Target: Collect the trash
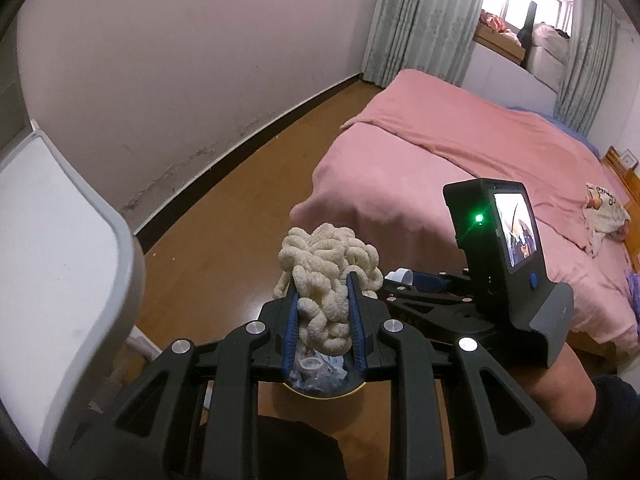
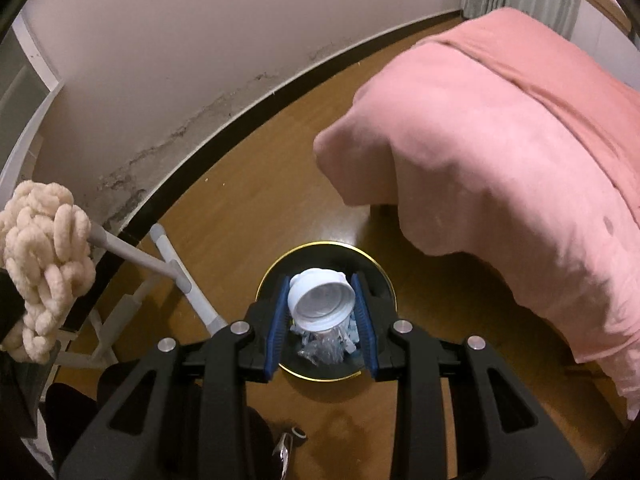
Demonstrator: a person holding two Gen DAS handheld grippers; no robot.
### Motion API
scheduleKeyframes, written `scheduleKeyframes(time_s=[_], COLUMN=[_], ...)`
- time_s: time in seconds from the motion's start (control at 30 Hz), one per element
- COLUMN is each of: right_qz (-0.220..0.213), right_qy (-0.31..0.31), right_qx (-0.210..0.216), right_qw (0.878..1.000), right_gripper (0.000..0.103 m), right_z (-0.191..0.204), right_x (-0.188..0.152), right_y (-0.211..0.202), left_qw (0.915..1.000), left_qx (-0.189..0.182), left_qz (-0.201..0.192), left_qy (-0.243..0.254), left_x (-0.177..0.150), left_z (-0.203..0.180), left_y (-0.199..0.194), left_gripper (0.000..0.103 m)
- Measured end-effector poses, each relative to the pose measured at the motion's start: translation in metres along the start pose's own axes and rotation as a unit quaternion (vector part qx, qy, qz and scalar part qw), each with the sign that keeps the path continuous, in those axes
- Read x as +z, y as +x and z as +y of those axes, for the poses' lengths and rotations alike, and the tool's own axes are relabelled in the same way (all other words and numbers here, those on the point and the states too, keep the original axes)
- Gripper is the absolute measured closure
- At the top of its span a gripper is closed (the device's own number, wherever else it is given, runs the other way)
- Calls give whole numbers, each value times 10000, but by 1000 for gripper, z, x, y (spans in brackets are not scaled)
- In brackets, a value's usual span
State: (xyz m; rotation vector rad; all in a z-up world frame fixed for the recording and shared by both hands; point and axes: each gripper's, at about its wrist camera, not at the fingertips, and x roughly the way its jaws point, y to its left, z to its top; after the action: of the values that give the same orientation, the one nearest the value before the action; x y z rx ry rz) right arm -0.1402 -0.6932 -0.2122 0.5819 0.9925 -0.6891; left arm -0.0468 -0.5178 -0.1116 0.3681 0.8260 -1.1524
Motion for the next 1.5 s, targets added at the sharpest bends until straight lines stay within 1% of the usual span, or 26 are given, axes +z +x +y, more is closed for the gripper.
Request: scheduleKeyframes(time_s=[0.13,0.17,0.27,0.3,0.33,0.37,0.4,0.57,0.67,0.8,0.93,1.0,1.03,1.07,1.1,1.17,1.2,1.27,1.3,1.33,1.37,1.43,1.47,1.5], right_qz=[16,19,27,47,53,32,2,-117,-197,-356,-627,-722,-767,-791,-793,-796,-788,-781,-780,-773,-764,-805,-833,-865], right_qy=[17,24,45,50,72,91,103,234,447,914,1467,1688,1809,1873,1900,1895,1876,1838,1812,1772,1735,1664,1620,1563], right_qx=[32,32,63,65,55,53,47,-25,-153,-396,-670,-672,-662,-639,-619,-610,-588,-550,-540,-515,-505,-468,-432,-388], right_qw=[10000,10000,10000,10000,9999,9999,9999,9997,9987,9944,9849,9807,9783,9770,9766,9767,9773,9783,9789,9798,9806,9816,9823,9832], right_gripper=[71,71,71,65,50,44,41,41,41,40,40,40,40,40,40,40,40,40,39,35,33,32,29,22], right_z=[0,0,-1,-1,-1,-1,-1,-7,-17,-38,-64,-74,-79,-82,-83,-84,-83,-80,-78,-75,-72,-65,-61,-56], right_x=[-1,-1,0,1,1,1,1,4,6,8,9,9,8,8,8,8,9,9,9,9,9,11,12,14], right_y=[1,1,0,1,0,0,-2,-8,-12,-19,-31,-36,-38,-40,-40,-40,-39,-40,-41,-41,-41,-46,-48,-51], left_qw=[10000,10000,9999,9999,9999,9998,9998,9996,9995,9985,9968,9962,9958,9957,9957,9959,9962,9966,9970,9975,9983,9990,9992,9994], left_qx=[-12,-10,-24,-17,-18,-22,-24,-18,-28,-128,-325,-428,-460,-466,-453,-430,-429,-422,-363,-295,-175,-48,19,60], left_qz=[43,59,105,114,130,153,175,254,326,525,724,751,786,800,807,791,756,699,661,614,495,356,300,260], left_qy=[6,-6,-51,-68,-81,-94,-102,-79,-26,76,58,61,80,91,106,109,99,131,169,202,246,256,246,235], left_x=[6,11,13,11,11,11,12,11,9,9,13,15,17,17,19,21,22,23,25,27,29,33,35,37], left_z=[-5,-15,-18,-17,-16,-15,-14,-15,-19,-27,-30,-33,-34,-35,-37,-38,-38,-38,-38,-38,-37,-33,-29,-24], left_y=[13,19,26,28,30,31,32,42,53,77,105,118,124,127,129,129,127,120,115,108,98,81,69,54], left_gripper=[81,81,81,81,81,81,82,81,81,81,79,66,54,48,46,37,36,26,23,19,15,11,11,11])
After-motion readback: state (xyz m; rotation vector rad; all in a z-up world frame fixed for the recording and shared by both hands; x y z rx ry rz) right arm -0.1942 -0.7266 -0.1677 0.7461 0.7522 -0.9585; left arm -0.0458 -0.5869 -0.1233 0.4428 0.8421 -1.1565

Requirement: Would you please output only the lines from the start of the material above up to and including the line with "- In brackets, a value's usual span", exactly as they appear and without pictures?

Answer for this exercise:
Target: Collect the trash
Demonstrator: a person holding two Gen DAS handheld grippers; no robot.
### Motion API
scheduleKeyframes, written `scheduleKeyframes(time_s=[_], COLUMN=[_], ...)`
- time_s: time in seconds from the motion's start (control at 30 Hz), one per element
- COLUMN is each of: right_qz (-0.220..0.213), right_qy (-0.31..0.31), right_qx (-0.210..0.216), right_qw (0.878..1.000), right_gripper (0.000..0.103 m), right_z (-0.191..0.204), right_x (-0.188..0.152), right_y (-0.211..0.202), left_qw (0.915..1.000), left_qx (-0.189..0.182), left_qz (-0.201..0.192), left_qy (-0.243..0.254), left_x (-0.177..0.150), left_z (-0.203..0.180), left_y (-0.199..0.194), left_gripper (0.000..0.103 m)
- Measured end-effector poses, each relative to the pose measured at the motion's start: translation in metres along the start pose's own axes and rotation as a unit quaternion (vector part qx, qy, qz and scalar part qw), each with the sign that keeps the path continuous, in those axes
- Read x as +z, y as +x and z as +y of those axes, for the poses' lengths and rotations alike, and the tool's own axes are relabelled in the same way (all other words and numbers here, those on the point and the states too, keep the original axes)
- Gripper is the absolute measured closure
- At the top of its span a gripper is closed (the device's own number, wherever else it is given, runs the other way)
- Calls give whole numbers, each value times 10000, but by 1000 for gripper, z, x, y (spans in brackets are not scaled)
- In brackets, a value's usual span

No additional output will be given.